An engine cooling system thermostat is designed to stop the flow of coolant in the cooling system when the engine is cold, this is done to help the engine warm up to optimum operating temperature which improves efficiency and emissions output. Once the engine heats to 195° F or 96° C it will open allowing the radiator to remove heat from the coolant so it can be circulated back into the engine. These units are located either at the upper or lower radiator hose connections.

Engine Thermostat w/ Housing Removed

A housing is used to hold the thermostat in place while allowing the radiator hose to be connected and keeping the system circulating.

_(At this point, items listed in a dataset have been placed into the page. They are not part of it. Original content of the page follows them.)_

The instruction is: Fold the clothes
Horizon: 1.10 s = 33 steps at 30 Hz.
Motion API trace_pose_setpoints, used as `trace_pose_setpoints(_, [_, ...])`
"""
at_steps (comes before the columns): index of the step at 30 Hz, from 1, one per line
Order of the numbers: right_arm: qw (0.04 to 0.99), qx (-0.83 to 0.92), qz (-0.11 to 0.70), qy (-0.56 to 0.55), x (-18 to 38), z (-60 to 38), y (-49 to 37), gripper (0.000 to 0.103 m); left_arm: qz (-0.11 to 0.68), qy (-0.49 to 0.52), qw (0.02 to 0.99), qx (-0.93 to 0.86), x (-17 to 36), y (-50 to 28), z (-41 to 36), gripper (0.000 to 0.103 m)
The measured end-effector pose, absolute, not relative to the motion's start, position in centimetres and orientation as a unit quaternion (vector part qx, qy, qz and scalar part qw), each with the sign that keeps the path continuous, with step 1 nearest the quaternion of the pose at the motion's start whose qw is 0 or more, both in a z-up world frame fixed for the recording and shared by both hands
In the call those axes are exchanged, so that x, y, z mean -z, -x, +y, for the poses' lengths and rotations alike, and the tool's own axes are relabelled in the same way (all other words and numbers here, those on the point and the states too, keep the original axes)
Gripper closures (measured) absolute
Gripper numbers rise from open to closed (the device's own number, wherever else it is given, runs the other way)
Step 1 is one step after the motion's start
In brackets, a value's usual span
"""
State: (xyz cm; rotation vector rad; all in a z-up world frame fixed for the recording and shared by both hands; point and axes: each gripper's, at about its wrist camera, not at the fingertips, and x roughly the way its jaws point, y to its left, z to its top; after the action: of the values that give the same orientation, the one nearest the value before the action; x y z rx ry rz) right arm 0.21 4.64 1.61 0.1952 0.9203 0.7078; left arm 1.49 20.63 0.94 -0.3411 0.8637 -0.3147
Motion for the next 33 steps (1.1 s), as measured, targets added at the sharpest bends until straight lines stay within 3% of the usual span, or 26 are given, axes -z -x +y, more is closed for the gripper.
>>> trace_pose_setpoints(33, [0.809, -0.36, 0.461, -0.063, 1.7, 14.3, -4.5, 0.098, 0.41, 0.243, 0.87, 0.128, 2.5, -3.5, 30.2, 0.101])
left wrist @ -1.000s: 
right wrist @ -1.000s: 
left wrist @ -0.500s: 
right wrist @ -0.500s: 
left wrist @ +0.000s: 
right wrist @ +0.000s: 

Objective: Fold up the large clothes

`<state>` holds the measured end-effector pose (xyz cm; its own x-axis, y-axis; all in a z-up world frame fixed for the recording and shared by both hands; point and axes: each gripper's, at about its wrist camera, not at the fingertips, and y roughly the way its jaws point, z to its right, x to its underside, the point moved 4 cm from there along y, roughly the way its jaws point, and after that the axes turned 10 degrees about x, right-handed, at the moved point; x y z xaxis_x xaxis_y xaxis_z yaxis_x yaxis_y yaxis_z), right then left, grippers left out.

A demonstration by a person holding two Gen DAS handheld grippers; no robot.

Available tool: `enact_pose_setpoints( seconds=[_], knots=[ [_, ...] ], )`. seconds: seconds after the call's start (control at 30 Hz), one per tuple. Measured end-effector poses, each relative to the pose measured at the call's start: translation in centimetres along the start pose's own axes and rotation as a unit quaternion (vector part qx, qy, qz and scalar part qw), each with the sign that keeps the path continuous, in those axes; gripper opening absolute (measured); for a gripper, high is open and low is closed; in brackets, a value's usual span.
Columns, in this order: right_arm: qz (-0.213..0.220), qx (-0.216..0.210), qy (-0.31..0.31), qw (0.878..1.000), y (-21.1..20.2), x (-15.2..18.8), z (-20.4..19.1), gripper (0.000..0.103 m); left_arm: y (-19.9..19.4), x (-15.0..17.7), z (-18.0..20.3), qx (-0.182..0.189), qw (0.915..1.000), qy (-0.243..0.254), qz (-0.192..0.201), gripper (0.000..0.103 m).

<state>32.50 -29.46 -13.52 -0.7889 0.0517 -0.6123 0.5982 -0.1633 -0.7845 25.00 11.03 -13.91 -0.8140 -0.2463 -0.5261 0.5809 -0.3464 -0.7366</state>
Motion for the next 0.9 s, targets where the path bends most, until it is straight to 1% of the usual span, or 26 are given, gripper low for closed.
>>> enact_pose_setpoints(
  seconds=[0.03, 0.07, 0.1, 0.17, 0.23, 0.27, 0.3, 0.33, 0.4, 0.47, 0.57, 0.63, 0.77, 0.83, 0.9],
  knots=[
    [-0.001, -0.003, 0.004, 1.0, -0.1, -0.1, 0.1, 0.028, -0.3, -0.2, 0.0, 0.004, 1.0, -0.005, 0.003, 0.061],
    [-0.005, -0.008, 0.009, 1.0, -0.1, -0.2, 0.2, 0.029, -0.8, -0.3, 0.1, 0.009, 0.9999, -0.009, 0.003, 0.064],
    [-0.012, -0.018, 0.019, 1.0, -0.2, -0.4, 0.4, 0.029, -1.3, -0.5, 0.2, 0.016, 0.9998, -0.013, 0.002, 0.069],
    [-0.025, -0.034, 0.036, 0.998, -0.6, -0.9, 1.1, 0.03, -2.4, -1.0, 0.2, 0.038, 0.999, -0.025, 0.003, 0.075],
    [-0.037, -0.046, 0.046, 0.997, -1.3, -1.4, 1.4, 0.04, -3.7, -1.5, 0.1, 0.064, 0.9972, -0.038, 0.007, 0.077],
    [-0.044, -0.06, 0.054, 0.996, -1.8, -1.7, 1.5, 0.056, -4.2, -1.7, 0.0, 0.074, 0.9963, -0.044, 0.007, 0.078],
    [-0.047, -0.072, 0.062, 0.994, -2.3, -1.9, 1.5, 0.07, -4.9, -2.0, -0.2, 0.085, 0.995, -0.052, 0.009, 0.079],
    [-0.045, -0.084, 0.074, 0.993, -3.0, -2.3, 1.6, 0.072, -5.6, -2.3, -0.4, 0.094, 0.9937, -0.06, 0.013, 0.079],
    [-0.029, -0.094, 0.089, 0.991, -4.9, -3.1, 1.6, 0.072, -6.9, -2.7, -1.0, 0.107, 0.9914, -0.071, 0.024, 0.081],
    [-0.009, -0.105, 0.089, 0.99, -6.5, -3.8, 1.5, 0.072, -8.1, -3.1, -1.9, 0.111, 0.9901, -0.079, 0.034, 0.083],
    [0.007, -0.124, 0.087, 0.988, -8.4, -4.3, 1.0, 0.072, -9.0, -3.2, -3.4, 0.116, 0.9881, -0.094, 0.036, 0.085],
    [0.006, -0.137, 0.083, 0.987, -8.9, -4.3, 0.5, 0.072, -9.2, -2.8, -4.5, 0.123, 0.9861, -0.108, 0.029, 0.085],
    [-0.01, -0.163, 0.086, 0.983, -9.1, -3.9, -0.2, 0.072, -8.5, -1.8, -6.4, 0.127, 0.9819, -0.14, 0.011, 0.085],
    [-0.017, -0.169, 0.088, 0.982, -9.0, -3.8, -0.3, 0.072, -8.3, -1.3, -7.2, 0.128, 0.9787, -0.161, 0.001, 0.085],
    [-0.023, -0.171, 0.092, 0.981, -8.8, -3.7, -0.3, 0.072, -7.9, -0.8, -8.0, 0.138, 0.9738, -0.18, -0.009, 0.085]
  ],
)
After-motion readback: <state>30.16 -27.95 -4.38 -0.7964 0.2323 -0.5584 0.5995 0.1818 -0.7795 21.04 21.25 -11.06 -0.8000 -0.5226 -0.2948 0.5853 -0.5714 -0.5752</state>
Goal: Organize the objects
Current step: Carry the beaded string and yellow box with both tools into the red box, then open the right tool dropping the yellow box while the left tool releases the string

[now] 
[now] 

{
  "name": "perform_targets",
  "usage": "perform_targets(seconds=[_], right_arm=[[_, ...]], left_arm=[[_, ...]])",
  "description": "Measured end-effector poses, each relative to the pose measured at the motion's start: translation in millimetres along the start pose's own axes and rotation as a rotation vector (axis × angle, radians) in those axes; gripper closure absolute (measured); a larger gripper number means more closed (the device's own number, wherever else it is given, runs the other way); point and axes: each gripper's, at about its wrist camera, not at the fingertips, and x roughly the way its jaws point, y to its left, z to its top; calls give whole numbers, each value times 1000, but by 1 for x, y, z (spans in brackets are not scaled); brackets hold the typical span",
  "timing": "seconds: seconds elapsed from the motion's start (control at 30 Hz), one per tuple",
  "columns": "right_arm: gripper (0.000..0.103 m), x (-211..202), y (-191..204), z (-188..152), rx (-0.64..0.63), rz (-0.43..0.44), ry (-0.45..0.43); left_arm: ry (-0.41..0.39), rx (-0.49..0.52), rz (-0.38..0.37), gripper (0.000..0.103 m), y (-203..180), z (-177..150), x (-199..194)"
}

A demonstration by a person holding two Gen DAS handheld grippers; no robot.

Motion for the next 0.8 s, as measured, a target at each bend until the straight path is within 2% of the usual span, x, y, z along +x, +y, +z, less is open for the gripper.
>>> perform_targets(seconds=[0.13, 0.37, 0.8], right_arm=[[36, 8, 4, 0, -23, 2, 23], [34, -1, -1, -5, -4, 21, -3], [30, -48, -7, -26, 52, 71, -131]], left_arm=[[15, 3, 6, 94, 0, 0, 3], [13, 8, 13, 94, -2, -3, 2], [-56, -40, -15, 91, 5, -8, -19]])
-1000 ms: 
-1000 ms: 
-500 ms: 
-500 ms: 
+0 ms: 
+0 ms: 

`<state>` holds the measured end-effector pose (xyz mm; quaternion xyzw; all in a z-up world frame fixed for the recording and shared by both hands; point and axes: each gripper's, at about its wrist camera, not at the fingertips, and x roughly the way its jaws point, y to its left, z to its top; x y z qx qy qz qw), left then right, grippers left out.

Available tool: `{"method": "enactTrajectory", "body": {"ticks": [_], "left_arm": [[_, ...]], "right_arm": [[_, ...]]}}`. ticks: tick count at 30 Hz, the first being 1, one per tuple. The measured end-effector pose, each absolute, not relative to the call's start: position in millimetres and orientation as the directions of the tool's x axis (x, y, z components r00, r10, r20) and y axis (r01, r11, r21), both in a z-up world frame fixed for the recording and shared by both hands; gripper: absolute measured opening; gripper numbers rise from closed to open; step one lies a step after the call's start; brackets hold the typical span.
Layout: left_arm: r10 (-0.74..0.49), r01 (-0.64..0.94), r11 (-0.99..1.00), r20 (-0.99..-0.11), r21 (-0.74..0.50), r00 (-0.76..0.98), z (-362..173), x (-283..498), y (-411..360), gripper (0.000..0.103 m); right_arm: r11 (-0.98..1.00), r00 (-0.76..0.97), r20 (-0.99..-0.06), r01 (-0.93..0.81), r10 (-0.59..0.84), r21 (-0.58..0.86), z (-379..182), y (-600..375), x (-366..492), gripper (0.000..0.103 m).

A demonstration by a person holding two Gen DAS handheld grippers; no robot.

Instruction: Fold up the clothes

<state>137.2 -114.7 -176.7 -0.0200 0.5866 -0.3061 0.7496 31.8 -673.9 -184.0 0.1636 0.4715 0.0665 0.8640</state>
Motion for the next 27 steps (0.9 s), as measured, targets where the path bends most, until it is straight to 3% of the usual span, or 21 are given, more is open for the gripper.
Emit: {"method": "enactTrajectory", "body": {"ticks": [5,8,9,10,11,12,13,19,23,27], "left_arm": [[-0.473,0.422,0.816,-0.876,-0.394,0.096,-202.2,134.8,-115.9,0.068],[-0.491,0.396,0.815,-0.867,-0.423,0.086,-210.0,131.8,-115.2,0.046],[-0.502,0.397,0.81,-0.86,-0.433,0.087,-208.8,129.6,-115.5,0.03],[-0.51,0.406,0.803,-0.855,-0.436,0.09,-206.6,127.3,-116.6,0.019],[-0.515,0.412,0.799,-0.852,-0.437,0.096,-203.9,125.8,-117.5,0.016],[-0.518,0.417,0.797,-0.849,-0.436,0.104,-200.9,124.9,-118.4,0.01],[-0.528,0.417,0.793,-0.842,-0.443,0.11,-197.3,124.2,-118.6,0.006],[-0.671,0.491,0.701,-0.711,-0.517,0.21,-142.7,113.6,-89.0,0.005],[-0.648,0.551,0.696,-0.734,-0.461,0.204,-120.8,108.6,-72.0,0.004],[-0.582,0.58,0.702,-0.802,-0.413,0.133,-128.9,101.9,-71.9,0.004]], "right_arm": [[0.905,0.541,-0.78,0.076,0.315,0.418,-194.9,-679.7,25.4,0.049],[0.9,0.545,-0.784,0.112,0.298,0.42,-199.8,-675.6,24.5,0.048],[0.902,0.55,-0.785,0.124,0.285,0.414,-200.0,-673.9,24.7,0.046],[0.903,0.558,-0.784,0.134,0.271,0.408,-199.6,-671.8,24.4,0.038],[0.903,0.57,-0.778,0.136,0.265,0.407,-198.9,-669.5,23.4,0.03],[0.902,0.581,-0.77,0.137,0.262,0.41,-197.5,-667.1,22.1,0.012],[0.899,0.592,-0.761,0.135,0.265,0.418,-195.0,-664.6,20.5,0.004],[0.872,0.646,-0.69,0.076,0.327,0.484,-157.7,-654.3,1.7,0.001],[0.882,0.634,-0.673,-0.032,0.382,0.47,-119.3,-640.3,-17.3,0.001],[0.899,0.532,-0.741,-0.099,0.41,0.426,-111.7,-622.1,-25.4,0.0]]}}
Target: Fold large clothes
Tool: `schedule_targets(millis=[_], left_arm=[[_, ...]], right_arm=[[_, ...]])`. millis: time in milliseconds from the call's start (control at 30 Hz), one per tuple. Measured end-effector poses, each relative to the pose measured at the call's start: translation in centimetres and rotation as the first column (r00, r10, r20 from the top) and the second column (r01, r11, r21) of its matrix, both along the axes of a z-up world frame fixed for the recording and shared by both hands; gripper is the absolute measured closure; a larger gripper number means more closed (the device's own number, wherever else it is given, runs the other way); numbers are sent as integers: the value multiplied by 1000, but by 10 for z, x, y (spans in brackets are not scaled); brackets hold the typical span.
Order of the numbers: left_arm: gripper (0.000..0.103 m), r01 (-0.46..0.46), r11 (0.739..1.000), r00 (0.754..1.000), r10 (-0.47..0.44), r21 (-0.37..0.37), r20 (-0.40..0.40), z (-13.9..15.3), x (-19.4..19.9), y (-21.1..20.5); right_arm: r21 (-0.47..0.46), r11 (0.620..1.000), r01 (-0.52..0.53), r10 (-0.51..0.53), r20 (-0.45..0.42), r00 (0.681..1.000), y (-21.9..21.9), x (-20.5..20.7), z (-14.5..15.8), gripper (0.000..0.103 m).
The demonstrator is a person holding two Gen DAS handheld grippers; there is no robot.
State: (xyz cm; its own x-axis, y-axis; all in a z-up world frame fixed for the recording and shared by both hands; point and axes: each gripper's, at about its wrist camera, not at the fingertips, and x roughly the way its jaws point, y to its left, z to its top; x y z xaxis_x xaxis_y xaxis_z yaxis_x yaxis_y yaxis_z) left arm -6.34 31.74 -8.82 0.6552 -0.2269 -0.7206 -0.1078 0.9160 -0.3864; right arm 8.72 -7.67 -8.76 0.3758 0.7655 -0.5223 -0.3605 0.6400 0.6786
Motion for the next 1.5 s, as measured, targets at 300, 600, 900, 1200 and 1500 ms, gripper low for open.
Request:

Thermostat Housing - Hose Disconnected

A thermostat is a normal service item that when fails will either stick closed making the engine overheat quickly, or stick open causing the engine to warm up to slowly which will trigger a check engine light.

Thermostat Removed

An air bleed is located at the top of the thermostat to allow air to escape from the system while being filled, a plunger is the actual valve that opens and allows coolant flow.

Air Bleed - Plunger

A gasket is used to seal the thermostat housing to the engine block or intake manifold.

Thermostat Gasket

Simple Testing

Prepare a pan of boiling water deep enough to cover the thermostat completely, gently drop the thermostat in, observe the plunger, it should start to move and open completely within 45 seconds, if the plunger doesn't move the thermostat has failed, if the thermostat plunger is open whilst being removed it has also failed.

Helpful Information

A thermostat maintains engine temperature as it opens and closes throughout the engine operation. Once removed, inspect the condition of the main body of the thermostat, look for cracks or broken pieces and the valve to be closed. Avoid running an engine without a thermostat, this unit also acts as a system flow regulator, if coolant is allowed to travel too fast in the system, the heat exchange rate is reduced in the radiator and the engine will overheat. A thermostat consists of a main housing, a plunger valve with return spring. Temperature sensitive wax fills a plunger that acts as the sensing and activating device.